WORK TO COMPLETE: For this exercise, restate word for word only the lines from the one containing "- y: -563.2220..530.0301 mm" through the last line below. Pictures do not get copied.

BEGIN SOURCE DATA

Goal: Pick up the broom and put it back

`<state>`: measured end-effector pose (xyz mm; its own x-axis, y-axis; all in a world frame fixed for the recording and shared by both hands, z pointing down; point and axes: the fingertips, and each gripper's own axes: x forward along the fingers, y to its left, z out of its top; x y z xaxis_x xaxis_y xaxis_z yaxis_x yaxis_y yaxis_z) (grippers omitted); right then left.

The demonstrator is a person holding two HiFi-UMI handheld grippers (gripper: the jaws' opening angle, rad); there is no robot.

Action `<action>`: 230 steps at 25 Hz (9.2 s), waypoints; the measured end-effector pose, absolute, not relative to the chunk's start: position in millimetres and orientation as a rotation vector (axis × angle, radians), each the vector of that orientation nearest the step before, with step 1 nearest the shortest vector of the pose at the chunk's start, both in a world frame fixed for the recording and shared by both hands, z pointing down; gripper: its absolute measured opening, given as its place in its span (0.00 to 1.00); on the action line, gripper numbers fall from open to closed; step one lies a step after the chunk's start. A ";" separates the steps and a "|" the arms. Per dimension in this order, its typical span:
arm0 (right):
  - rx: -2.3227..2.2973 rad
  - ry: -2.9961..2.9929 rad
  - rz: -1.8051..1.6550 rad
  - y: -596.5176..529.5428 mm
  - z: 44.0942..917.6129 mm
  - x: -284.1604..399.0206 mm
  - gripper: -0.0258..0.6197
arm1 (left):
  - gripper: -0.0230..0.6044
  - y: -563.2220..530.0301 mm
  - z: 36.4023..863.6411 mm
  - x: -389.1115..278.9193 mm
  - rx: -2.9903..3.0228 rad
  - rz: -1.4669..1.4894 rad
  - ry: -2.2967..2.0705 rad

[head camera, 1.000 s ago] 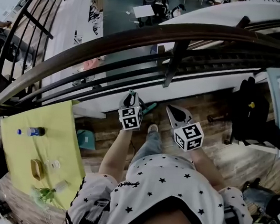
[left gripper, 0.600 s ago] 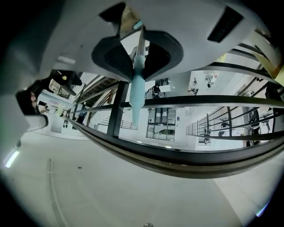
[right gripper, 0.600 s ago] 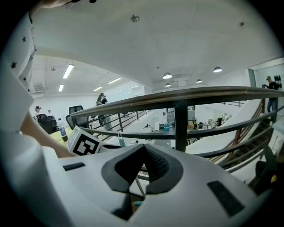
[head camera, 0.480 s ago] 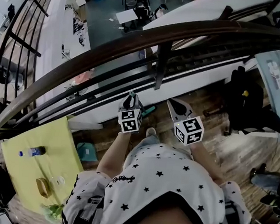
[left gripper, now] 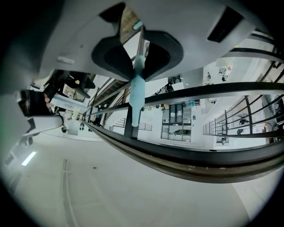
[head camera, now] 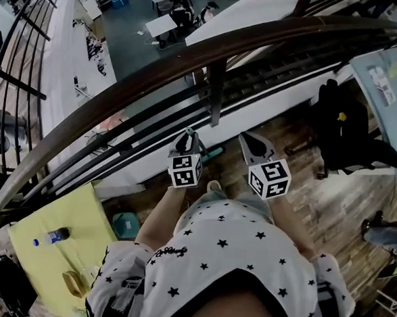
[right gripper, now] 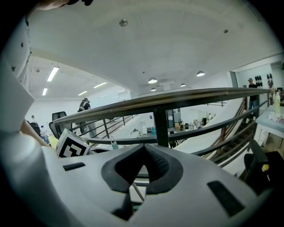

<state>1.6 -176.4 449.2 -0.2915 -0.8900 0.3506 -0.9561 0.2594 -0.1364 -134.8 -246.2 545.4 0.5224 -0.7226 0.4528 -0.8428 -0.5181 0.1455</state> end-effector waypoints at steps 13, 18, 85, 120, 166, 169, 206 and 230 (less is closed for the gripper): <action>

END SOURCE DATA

EXPECTED ANSWER:
  - y: -563.2220..530.0301 mm
  - z: 36.4023..863.6411 mm
  - x: -389.1115..278.9193 mm
  - rx: -2.9903..3.0228 rad
  - rz: -1.4669..1.4894 rad
  - ry: -2.2967..2.0705 rad

[head camera, 1.000 s ago] 
[left gripper, 0.600 s ago] 
[right gripper, 0.600 s ago] 
[head camera, 0.480 s ago] 
[left gripper, now] 
[head camera, now] 
[right gripper, now] 

<state>1.6 -176.4 449.2 -0.2915 -0.8900 0.3506 -0.9561 0.2594 -0.1364 -134.8 -246.2 545.4 0.5224 -0.7226 0.4528 -0.8428 -0.5181 0.1455</state> end-effector waypoints at steps 13, 18, 85, 120, 166, 169, 206 and 230 (less is closed for the gripper): <action>

Nothing else remains to be done for this exercise.